Three must-have minerals for more energy
You might count on coffee, tea, or (your dirty little secret) Diet Coke to put that morning pep in your step.
But if you’re regularly tired or exhausted, it could be that your thyroid, responsible for energy, is running on fumes. (Even if you—and your thyroid—are pretty healthy.)
And a shot of caffeine just can’t help with that.
Susan Blum, MD, a functional medicine physician (and a Dr. Oz Disease Detective) says three overlooked minerals are helpful to all women—not just those hitting the snooze button and using Starbucks to get through the day.
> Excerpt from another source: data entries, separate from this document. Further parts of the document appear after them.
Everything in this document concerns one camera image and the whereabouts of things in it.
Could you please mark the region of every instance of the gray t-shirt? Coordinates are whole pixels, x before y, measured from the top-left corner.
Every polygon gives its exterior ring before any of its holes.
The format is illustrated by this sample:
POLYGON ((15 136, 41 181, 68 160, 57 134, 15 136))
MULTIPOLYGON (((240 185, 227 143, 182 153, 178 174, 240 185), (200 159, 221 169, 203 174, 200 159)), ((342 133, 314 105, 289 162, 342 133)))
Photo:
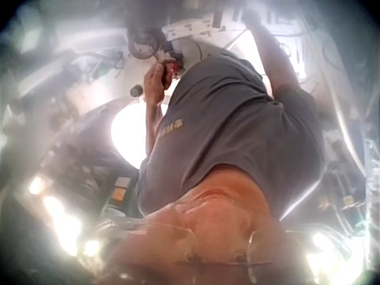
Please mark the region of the gray t-shirt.
POLYGON ((218 164, 248 173, 280 217, 324 168, 323 140, 311 95, 299 87, 268 96, 246 60, 207 58, 177 85, 153 152, 141 166, 144 214, 176 201, 218 164))

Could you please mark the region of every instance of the man's arm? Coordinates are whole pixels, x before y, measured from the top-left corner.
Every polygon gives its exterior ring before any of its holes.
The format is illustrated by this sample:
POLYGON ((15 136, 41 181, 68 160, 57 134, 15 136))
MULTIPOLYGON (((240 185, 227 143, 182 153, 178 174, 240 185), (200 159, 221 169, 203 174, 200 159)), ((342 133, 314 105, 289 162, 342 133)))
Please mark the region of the man's arm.
POLYGON ((145 125, 147 136, 145 139, 145 151, 149 156, 156 142, 157 127, 163 117, 161 103, 164 100, 164 86, 162 76, 164 66, 160 63, 154 64, 144 77, 145 102, 147 104, 145 125))
POLYGON ((281 86, 299 86, 297 75, 292 63, 274 36, 260 24, 259 19, 252 11, 246 11, 243 16, 247 29, 255 38, 262 66, 272 87, 273 96, 281 86))

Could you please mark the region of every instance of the man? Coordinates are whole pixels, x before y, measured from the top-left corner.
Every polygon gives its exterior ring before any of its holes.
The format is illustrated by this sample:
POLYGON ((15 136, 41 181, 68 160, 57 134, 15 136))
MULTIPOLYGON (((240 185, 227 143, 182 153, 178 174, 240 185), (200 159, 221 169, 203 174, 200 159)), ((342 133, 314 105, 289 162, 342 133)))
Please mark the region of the man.
POLYGON ((315 104, 273 36, 252 14, 245 23, 273 99, 251 64, 218 55, 182 77, 163 116, 164 67, 155 64, 145 76, 148 159, 138 204, 150 226, 118 249, 119 266, 145 264, 173 284, 185 284, 193 273, 172 266, 196 259, 231 265, 197 271, 197 284, 255 284, 260 274, 264 284, 274 276, 299 284, 287 274, 306 282, 299 270, 290 270, 301 259, 278 220, 324 168, 315 104), (276 272, 263 273, 255 264, 271 264, 276 272))

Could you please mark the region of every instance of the cable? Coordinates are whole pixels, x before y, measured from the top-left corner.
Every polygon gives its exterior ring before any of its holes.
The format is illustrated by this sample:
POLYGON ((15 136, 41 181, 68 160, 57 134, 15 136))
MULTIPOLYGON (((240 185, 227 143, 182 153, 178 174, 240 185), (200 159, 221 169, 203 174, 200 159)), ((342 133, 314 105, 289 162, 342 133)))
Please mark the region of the cable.
POLYGON ((194 39, 191 38, 190 36, 179 37, 179 38, 177 38, 177 39, 175 39, 175 40, 180 40, 180 39, 188 39, 188 40, 190 40, 191 42, 193 42, 193 43, 197 46, 197 48, 198 48, 198 50, 199 50, 199 61, 201 61, 201 60, 203 59, 203 53, 202 53, 202 50, 201 50, 201 46, 200 46, 200 44, 199 44, 196 40, 194 40, 194 39))
POLYGON ((325 49, 324 45, 322 47, 322 54, 323 54, 324 59, 327 61, 327 63, 330 64, 333 68, 335 68, 335 69, 337 69, 339 71, 344 71, 344 69, 342 69, 341 67, 337 66, 336 64, 334 64, 333 62, 331 62, 331 60, 328 59, 328 57, 326 55, 326 49, 325 49))

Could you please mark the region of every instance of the man's hand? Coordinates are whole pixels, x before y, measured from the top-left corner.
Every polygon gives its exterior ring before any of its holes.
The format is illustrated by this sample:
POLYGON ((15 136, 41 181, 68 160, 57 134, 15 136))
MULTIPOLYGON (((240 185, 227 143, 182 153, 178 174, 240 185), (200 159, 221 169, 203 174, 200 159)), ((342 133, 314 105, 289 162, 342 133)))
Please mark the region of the man's hand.
POLYGON ((164 86, 162 76, 164 66, 160 63, 154 64, 144 77, 145 101, 149 106, 158 106, 164 100, 164 86))
“Even within the normal range of healthy thyroid function, there is better and still better,” says Dr. Blum, who checks for low T3 hormone levels in her patients. (The T3 hormone is the “gas” hormone in your BMW of a body, which increases metabolism, energy, and heat in cells. When it’s low, it’s a cause of sluggishness and weight gain.)
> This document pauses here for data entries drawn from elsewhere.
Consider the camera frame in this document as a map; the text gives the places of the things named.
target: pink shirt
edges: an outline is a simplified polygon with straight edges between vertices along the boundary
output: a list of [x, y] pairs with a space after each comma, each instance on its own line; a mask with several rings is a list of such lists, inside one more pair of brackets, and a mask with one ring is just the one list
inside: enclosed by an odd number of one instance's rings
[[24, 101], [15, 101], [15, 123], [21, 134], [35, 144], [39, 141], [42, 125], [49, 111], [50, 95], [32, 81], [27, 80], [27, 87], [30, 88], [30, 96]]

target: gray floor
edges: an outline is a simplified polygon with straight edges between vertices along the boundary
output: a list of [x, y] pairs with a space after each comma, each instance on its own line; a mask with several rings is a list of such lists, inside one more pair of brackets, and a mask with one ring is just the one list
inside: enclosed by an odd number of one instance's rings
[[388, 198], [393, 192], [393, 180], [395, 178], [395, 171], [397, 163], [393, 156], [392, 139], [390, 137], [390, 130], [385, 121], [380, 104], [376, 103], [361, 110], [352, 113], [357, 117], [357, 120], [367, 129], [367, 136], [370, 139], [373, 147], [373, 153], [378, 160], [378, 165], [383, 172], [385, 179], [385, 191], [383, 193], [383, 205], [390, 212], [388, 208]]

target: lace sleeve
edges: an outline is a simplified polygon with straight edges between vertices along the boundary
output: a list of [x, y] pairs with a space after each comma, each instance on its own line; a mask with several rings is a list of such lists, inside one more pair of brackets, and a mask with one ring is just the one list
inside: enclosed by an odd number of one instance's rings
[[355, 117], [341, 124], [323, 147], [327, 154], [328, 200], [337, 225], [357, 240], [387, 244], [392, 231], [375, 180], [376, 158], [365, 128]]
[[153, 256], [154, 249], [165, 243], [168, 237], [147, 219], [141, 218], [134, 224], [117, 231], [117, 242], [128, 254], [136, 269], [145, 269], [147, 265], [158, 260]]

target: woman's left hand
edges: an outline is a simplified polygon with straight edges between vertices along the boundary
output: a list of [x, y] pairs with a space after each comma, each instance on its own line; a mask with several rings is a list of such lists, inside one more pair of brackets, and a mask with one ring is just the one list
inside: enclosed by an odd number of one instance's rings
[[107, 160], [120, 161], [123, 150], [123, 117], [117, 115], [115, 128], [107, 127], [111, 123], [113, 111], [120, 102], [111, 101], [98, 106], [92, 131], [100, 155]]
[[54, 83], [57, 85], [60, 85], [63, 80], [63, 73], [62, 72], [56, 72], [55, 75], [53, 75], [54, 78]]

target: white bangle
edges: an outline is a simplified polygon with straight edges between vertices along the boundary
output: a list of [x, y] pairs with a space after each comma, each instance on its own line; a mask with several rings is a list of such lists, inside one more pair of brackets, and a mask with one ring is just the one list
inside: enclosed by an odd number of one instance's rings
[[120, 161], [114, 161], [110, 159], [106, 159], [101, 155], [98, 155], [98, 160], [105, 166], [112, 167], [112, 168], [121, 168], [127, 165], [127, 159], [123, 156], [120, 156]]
“Minerals keep the thyroid functioning optimally, which is really good for energy,” explains Dr. Blum, adding that a multi-mineral is more important than a multi-vitamin in this case. —Melisse Gelula
So what minerals make up Dr. Blum’s tiredness-fighting trifecta? And which foods contain them (since that’s a direct source)?
Zinc (15 mg daily)
What it does: Helps the thyroid work at the cellular level
Where to get it: Tahini. Make a dressing for a salad or rice bowl with it.
Selenium (200 mcg)
What it does: Essential to making the T3 hormone
Where to get it: Brazil nuts are a great source. Sunflower seeds are a runner-up.
Iodine (150 mcg)
What it does: It’s the foundation mineral that makes all the thyroid hormones
Where to get it: Buy a table salt that contains iodine, shake kelp flakes over food, and make a point of eating seaweed salad.